Granted, it was a password to a local database — one that can only run on “localhost” (i.e. the computer you’re working on). And it was for a small project that my manager Justin Rodenbostel is using to teach his students. And, even though it was trivial, I changed the password on my local database out of habit and sheepishness. And, of course, I made a follow-up commit, deleting the password.
None of this obviates the problem that the mistake is irremediable. You can still find the password by trawling through the code repository.
Should I just delete the code repo? Or at least try to rewrite the commit history — fraught with problems as that is? I could. However, even if I did all that, there is no guarantee that in the time that password existed in the wild that someone didn’t clone the repo. There can never be any such guarantee.
Committing a password to a code repository is one of those mistakes that cannot be undone. That’s why it’s important to take steps to both avoid it and quickly remedy it when it happens.
- Use pre-commit warning tools (like git-secrets)
- Use an encrypted secrets-repository (like Vault)
- Program with another person
- Encourage and teach people in your organization to use password managers to reduce the likelihood of low-entropy passwords.
- Have a swift and smooth password expiration and rotation policy that is backed by actual tooling and practices.

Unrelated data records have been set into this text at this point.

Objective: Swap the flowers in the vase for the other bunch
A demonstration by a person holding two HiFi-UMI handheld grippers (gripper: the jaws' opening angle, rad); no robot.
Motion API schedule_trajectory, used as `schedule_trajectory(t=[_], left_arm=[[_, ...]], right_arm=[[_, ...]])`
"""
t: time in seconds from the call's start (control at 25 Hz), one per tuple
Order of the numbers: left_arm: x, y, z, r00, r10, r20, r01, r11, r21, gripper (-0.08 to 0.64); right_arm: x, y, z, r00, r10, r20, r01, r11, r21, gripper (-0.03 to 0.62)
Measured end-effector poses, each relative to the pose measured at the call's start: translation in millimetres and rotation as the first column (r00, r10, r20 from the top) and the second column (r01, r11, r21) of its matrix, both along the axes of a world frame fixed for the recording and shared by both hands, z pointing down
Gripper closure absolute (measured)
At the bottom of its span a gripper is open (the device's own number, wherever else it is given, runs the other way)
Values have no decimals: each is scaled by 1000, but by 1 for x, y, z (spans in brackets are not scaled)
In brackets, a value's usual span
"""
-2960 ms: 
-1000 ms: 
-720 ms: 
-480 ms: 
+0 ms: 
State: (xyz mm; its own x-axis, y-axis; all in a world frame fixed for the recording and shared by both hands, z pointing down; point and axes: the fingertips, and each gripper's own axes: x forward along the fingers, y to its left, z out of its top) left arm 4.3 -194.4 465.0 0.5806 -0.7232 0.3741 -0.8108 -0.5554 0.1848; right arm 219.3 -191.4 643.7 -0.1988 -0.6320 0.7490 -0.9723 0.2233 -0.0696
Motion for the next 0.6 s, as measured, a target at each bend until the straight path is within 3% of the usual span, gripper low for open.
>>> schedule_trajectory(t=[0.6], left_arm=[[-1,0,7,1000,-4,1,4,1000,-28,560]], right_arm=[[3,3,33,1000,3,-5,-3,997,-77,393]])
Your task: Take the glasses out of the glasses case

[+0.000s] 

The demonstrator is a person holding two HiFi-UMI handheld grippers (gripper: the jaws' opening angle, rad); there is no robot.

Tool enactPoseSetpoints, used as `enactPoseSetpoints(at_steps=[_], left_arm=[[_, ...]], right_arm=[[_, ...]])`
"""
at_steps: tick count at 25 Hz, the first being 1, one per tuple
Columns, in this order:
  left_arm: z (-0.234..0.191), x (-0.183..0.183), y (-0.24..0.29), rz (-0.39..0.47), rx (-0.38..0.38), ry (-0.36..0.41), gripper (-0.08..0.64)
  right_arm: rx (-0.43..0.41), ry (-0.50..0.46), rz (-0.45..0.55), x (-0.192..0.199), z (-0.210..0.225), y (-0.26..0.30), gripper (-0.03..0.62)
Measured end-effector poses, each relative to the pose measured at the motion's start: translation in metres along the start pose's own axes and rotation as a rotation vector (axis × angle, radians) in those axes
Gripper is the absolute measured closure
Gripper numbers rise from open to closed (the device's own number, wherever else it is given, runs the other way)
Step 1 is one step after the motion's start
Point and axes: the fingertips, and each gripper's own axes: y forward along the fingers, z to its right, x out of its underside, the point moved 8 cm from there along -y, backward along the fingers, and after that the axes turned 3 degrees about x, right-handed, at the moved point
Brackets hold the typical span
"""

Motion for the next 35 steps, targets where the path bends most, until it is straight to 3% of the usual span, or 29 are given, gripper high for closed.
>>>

- Exercise your password expiration process often. Ideally, you should do it every time someone with access to secrets leaves the team or company.
- Treat all leaked passwords as immediately and irrevocably compromised. Do not waste time justifying to yourself or others that the problem isn’t severe; solve it.
As Ben Franklin said in a morbid quote, secrets have a habit of leaking out. Protect yourselves and your data from the consequences.